(What this task involves):
Count the lines below in which "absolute" appears, then give that number by itself.

╭─ Dataset extract

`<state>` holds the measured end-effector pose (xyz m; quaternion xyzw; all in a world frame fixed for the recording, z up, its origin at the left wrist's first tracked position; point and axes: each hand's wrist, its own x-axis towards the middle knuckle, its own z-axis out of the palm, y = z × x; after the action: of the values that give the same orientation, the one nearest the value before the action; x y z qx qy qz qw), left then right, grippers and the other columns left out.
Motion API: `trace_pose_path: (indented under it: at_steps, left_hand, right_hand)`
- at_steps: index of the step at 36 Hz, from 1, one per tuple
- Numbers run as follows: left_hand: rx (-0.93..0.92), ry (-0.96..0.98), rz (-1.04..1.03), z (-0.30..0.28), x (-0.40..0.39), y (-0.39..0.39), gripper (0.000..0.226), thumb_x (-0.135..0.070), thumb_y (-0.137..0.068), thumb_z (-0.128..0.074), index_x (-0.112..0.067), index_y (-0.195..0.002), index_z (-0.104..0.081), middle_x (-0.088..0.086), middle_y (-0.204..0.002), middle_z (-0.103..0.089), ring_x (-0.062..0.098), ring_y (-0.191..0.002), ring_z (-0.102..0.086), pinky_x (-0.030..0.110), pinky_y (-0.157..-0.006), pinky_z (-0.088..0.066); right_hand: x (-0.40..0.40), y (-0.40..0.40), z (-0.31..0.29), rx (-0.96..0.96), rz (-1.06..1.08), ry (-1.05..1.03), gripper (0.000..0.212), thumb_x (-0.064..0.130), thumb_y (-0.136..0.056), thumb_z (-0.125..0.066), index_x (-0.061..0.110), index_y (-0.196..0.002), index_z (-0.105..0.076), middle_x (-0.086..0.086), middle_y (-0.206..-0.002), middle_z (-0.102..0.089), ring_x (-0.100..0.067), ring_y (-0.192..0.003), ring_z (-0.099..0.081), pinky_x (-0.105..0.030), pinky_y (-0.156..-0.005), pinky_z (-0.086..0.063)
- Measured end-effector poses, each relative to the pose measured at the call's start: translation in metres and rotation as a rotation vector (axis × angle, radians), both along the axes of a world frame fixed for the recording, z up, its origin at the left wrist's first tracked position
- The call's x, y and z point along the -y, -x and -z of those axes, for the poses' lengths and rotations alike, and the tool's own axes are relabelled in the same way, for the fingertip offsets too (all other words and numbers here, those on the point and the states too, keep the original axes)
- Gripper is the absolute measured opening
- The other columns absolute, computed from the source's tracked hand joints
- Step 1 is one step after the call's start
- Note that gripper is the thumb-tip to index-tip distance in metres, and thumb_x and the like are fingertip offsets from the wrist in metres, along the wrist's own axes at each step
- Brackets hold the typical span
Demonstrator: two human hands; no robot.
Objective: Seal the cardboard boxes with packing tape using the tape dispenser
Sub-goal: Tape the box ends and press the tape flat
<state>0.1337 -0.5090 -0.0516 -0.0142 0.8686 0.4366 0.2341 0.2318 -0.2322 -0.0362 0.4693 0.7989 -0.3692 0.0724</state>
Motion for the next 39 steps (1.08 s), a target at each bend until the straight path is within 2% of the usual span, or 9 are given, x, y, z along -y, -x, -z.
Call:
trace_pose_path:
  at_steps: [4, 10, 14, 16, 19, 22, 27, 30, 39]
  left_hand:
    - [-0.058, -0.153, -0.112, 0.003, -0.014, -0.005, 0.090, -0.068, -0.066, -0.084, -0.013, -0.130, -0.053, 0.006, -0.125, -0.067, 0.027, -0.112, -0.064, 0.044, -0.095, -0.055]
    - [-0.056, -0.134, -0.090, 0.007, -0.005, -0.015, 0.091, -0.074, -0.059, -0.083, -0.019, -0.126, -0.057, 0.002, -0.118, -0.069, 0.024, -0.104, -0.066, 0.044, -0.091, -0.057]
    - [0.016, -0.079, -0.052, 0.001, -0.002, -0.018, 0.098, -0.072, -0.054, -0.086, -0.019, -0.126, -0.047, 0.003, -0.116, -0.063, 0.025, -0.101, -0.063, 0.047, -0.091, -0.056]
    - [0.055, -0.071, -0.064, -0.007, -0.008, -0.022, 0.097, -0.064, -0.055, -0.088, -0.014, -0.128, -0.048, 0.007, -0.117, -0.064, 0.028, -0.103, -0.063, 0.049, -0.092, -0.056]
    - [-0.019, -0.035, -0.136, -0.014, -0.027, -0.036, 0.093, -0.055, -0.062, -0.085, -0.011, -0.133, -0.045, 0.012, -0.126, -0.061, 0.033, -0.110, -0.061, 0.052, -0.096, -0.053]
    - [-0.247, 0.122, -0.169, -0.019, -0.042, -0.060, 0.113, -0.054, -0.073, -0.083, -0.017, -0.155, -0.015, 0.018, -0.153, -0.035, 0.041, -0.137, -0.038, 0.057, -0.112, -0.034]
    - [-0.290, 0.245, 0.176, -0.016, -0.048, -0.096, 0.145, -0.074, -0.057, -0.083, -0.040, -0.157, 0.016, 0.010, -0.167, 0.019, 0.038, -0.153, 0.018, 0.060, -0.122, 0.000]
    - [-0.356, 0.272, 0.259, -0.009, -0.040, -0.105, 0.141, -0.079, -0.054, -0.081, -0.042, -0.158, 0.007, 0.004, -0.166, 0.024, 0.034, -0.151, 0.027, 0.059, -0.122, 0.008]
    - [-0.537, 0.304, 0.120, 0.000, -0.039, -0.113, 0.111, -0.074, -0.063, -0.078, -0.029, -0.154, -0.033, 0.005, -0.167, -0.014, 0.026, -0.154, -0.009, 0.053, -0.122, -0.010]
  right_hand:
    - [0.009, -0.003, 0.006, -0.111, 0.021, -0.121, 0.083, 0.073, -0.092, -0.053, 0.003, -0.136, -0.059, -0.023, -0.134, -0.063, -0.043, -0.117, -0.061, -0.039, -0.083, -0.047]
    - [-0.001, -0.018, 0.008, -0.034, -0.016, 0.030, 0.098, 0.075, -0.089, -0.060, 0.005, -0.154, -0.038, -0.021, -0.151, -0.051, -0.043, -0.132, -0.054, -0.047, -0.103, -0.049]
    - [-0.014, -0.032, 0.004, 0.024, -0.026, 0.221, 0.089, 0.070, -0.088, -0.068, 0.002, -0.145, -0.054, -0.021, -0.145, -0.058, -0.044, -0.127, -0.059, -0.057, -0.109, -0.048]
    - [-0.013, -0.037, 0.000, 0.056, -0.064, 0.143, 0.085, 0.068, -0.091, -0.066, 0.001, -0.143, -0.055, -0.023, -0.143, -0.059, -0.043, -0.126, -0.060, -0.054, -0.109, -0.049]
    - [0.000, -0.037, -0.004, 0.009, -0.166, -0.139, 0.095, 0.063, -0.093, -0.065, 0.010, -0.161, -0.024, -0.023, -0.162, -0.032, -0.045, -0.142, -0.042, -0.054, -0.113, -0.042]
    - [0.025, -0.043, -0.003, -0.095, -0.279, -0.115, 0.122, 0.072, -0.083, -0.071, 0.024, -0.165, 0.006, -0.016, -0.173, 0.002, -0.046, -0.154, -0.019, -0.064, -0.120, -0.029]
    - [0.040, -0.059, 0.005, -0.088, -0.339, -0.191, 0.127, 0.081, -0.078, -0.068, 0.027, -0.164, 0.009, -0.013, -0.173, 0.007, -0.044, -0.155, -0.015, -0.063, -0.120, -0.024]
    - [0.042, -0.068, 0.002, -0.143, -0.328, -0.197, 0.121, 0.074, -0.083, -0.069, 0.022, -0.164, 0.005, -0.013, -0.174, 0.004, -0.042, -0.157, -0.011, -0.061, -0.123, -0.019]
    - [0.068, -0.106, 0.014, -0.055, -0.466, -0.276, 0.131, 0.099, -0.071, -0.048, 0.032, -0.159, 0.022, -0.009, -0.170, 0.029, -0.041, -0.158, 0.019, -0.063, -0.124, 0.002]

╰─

(Response to this task):
2